Below is some material. Set down exactly the line where "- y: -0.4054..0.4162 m" appears and all lines after it, and stop at the last line.

• _Information provided_
+ + + + +
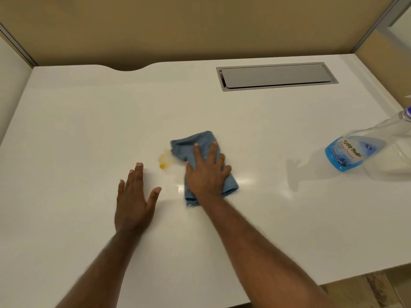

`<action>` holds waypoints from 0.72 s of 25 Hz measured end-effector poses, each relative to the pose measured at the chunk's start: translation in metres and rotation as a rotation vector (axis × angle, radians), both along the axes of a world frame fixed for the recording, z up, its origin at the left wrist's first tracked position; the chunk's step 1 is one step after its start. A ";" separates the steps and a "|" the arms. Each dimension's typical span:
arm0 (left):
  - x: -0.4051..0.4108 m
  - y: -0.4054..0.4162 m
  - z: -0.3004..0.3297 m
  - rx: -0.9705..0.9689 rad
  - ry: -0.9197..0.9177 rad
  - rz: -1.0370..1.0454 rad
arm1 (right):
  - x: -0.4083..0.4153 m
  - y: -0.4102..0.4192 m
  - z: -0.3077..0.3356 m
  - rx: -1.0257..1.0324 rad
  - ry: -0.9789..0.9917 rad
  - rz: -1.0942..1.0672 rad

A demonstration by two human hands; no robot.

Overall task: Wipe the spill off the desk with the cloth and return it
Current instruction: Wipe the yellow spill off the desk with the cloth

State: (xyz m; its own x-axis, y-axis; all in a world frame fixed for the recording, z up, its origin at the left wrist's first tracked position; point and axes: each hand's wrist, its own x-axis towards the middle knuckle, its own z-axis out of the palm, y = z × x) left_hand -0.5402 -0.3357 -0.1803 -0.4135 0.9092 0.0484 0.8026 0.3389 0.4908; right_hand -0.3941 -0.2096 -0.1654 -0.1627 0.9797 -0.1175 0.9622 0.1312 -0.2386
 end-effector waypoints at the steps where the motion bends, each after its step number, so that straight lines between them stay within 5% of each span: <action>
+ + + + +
• _Response_
  - y: -0.4054..0.4162 m
  - z: -0.3004..0.3297 m
  - rx: -0.9705..0.9689 rad
  - ry: -0.9197..0.9177 rad
  - rz: -1.0370..1.0454 rad
arm1 (right):
  - x: -0.4083..0.4153 m
  - y: -0.4102..0.4192 m
  - z: -0.3077..0.3356 m
  - rx: -1.0257..1.0324 rad
  - ry: -0.9789..0.9917 rad
  - rz: -1.0942..1.0672 rad

A demonstration by two human hands; no robot.

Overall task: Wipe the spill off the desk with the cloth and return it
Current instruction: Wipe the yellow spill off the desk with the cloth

State: (xyz m; its own x-axis, y-axis; all in a world frame fixed for the recording, z up, its origin at the left wrist's first tracked position; point and axes: each hand's wrist, its own x-axis towards the middle knuckle, its own z-axis out of the palm, y = z × x) left_hand -0.5402 -0.3357 -0.1803 -0.4135 0.9092 0.0484 0.8026 0.3389 0.4908; right_hand -0.3941 -0.2096 -0.1654 -0.1627 0.9797 -0.1175 0.9622 0.1312 -0.2386
 end-effector waypoints at the steps where the motion bends, each after its step number, so that straight lines between them stay within 5% of each span: <action>

For this exercise, the answer is now complete.